Early trials have reported impressive accuracy rates of NBI for characterization of polyps with and without magnification, when high-confidence diagnoses were considered. Those trials were performed by expert endoscopists. However, accuracy rates have decreased in some trials, when endoscopists with less experience with in vivo diagnosis were asked to predict histology in vivo: in a Dutch multicenter trial at 6 nonacademic centers, accuracy rates were 75%. Thirteen US community gastroenterologists had 81% in vivo accuracy rates for diminutive adenomas.
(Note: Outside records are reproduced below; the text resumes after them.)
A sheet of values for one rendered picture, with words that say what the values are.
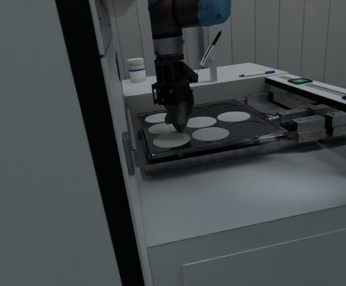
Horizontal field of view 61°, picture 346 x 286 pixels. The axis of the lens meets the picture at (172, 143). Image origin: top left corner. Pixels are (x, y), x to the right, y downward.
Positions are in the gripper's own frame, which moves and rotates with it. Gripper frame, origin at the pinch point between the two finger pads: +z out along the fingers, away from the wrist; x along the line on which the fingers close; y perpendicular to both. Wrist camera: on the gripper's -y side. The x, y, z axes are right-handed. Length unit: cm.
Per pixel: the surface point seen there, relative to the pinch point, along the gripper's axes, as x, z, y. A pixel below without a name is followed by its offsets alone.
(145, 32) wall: -108, -21, -172
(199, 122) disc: 2.6, 1.3, -7.6
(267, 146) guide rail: 22.7, 7.2, -6.8
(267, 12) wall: -8, -26, -208
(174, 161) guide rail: 1.2, 6.5, 8.5
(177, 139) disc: 1.6, 1.2, 6.3
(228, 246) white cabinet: 20.7, 13.2, 27.8
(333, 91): 38.1, -4.2, -23.5
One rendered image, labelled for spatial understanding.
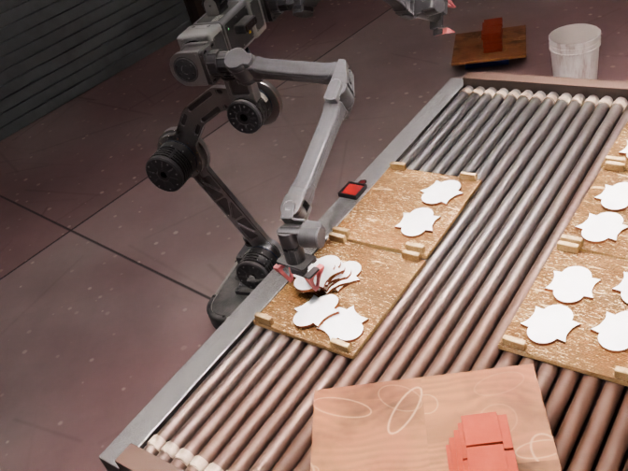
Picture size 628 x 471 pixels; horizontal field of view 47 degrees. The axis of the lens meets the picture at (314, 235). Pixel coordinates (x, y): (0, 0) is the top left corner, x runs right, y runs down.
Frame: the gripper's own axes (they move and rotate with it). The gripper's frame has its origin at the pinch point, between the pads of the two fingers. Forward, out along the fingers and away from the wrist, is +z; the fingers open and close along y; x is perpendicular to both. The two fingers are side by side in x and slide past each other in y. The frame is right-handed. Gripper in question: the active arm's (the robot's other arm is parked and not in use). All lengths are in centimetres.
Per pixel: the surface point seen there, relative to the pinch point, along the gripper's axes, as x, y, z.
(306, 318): -7.8, 6.2, 4.5
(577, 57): 288, -38, 67
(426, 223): 42.6, 14.9, 4.6
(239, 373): -30.1, -1.3, 8.8
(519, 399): -14, 73, -3
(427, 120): 104, -22, 6
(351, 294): 6.8, 11.1, 6.1
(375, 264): 21.0, 9.8, 5.8
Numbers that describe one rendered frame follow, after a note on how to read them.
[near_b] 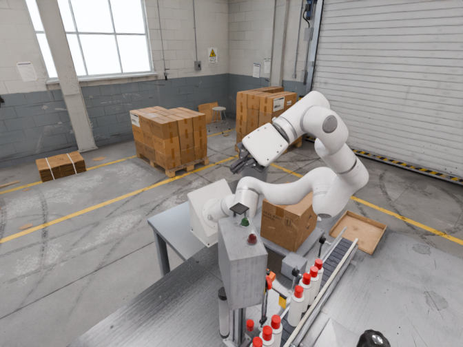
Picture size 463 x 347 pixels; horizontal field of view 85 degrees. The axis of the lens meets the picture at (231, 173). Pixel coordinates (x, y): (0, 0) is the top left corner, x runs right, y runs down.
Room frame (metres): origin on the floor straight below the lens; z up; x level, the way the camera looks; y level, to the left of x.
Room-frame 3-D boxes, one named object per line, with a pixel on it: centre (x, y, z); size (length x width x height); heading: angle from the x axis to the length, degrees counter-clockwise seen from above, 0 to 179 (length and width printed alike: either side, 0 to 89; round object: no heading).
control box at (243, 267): (0.54, -0.03, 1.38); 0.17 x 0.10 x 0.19; 13
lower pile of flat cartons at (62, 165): (3.85, 2.86, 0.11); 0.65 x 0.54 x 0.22; 129
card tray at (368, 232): (1.30, -0.83, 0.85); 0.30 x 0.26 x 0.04; 138
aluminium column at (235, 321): (0.62, -0.02, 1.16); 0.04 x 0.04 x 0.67; 48
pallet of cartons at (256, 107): (4.89, -0.77, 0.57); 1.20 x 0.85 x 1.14; 134
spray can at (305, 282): (0.73, -0.31, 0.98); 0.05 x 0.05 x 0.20
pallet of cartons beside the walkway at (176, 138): (4.29, 1.10, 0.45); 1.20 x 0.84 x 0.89; 44
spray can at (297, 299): (0.67, -0.26, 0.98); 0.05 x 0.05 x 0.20
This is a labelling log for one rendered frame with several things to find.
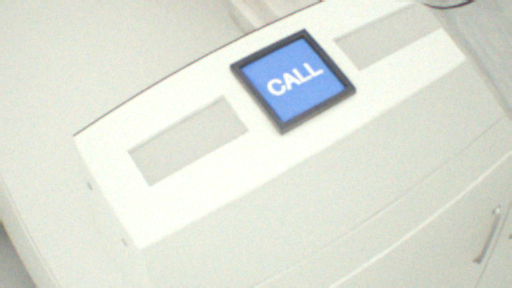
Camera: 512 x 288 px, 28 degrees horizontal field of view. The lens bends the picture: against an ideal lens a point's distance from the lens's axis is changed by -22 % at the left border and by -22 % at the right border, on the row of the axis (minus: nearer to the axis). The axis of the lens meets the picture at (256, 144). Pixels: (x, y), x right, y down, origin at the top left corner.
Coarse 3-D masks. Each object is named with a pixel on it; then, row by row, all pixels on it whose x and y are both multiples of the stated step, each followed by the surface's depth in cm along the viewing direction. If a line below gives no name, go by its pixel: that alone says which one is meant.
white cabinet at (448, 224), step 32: (480, 160) 97; (0, 192) 110; (416, 192) 91; (448, 192) 97; (480, 192) 104; (384, 224) 92; (416, 224) 97; (448, 224) 104; (480, 224) 112; (32, 256) 107; (320, 256) 89; (352, 256) 93; (384, 256) 98; (416, 256) 104; (448, 256) 113; (480, 256) 120
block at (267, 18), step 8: (248, 0) 91; (256, 0) 89; (264, 0) 88; (272, 0) 88; (280, 0) 88; (288, 0) 88; (296, 0) 88; (304, 0) 88; (312, 0) 88; (256, 8) 90; (264, 8) 89; (272, 8) 88; (280, 8) 88; (288, 8) 88; (296, 8) 88; (264, 16) 90; (272, 16) 88; (280, 16) 87
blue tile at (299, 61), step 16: (288, 48) 79; (304, 48) 79; (256, 64) 78; (272, 64) 78; (288, 64) 78; (304, 64) 78; (320, 64) 78; (256, 80) 77; (272, 80) 77; (288, 80) 77; (304, 80) 77; (320, 80) 77; (336, 80) 77; (272, 96) 77; (288, 96) 77; (304, 96) 77; (320, 96) 77; (288, 112) 76
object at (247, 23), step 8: (232, 0) 92; (240, 0) 92; (232, 8) 92; (240, 8) 91; (248, 8) 91; (232, 16) 93; (240, 16) 92; (248, 16) 91; (256, 16) 91; (240, 24) 93; (248, 24) 91; (256, 24) 90; (264, 24) 90; (248, 32) 92
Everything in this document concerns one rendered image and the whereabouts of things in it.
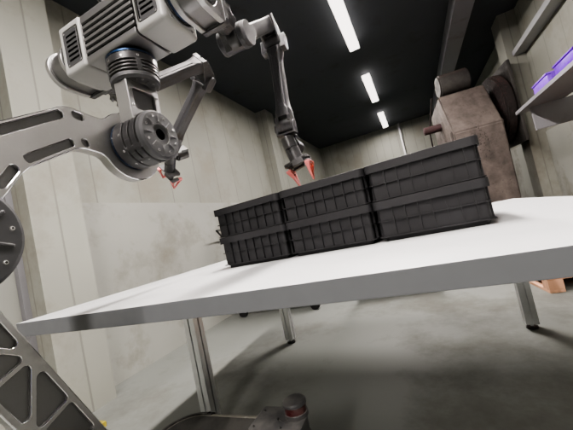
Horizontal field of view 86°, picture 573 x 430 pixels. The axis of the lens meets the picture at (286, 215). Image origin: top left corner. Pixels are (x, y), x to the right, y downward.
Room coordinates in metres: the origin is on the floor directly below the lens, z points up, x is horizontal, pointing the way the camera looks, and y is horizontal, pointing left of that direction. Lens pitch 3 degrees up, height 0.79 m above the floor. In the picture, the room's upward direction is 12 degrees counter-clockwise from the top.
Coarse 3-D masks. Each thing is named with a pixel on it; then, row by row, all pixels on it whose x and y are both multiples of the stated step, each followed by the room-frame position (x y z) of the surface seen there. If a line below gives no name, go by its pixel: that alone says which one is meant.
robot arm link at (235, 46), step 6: (234, 30) 0.90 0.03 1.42; (222, 36) 0.92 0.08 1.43; (228, 36) 0.92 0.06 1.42; (234, 36) 0.91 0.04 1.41; (228, 42) 0.93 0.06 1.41; (234, 42) 0.92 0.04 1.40; (228, 48) 0.93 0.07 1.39; (234, 48) 0.94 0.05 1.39; (240, 48) 0.94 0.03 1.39; (234, 54) 0.97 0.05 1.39
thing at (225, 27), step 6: (222, 0) 0.81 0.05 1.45; (222, 6) 0.81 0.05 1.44; (228, 6) 0.85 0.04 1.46; (228, 12) 0.84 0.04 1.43; (228, 18) 0.82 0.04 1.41; (234, 18) 0.88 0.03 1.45; (222, 24) 0.82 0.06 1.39; (228, 24) 0.83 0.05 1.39; (234, 24) 0.89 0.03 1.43; (210, 30) 0.83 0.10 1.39; (216, 30) 0.84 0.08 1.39; (222, 30) 0.87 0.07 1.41; (228, 30) 0.89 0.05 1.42
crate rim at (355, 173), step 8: (360, 168) 0.91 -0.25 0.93; (336, 176) 0.94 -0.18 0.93; (344, 176) 0.93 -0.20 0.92; (352, 176) 0.92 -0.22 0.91; (360, 176) 0.91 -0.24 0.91; (304, 184) 0.99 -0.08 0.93; (312, 184) 0.98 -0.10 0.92; (320, 184) 0.97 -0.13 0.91; (328, 184) 0.96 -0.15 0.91; (280, 192) 1.04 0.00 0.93; (288, 192) 1.02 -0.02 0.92; (296, 192) 1.01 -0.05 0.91
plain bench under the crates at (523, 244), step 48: (384, 240) 0.97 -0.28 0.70; (432, 240) 0.72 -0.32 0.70; (480, 240) 0.58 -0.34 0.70; (528, 240) 0.48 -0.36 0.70; (144, 288) 1.11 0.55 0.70; (192, 288) 0.80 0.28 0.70; (240, 288) 0.62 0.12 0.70; (288, 288) 0.55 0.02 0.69; (336, 288) 0.51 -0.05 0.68; (384, 288) 0.48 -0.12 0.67; (432, 288) 0.46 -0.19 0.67; (528, 288) 1.66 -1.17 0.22; (192, 336) 1.37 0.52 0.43; (288, 336) 2.23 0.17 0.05
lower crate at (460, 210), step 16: (432, 192) 0.82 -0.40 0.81; (448, 192) 0.81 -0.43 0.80; (464, 192) 0.80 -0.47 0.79; (480, 192) 0.79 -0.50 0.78; (384, 208) 0.89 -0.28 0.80; (400, 208) 0.88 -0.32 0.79; (416, 208) 0.86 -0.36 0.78; (432, 208) 0.83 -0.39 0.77; (448, 208) 0.82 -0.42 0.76; (464, 208) 0.81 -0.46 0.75; (480, 208) 0.79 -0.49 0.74; (384, 224) 0.90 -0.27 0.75; (400, 224) 0.88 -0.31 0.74; (416, 224) 0.86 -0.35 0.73; (432, 224) 0.84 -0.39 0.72; (448, 224) 0.83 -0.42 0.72; (464, 224) 0.82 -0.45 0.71; (480, 224) 0.80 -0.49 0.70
Considerable variation between different gastroenterologists and different batches of lesions within the study period was observed. Lower accuracy rates for in vivo (vs ex vivo) characterization were noted, potentially pointing to the importance of technical issues during colonoscopy, such as good visualization of the lesion for thorough on-site analysis.
FICE and i-scan
FICE and i-scan and use software-based post–image acquisition algorithms to display the endoscopic image in false colors. Different modalities either enhance the tissue surface or the vessel structure through the push of a button ( Fig. 3 ). Similar to NBI, virtual chromoendoscopy with digital filters has mainly contributed to better polyp characterization, whereas mucosal contrast enhancement in combination with HD imaging resulted in higher adenoma detection rates in some trials. In an expert center pilot study, i-scan with electronic filters, but without optical zoom, performed as well as chromoendoscopy for characterization of diminutive polyps of the rectum. In a follow-up trial with patients screened by colonoscopy, i-scan showed an accuracy rate of 98% to differentiate nonneoplastic from neoplastic lesions. Similar results were obtained for FICE: adenomas were correctly classified with 93% sensitivity and 61% specificity. This result was not significantly different from results obtained for chromoendoscopy in this study.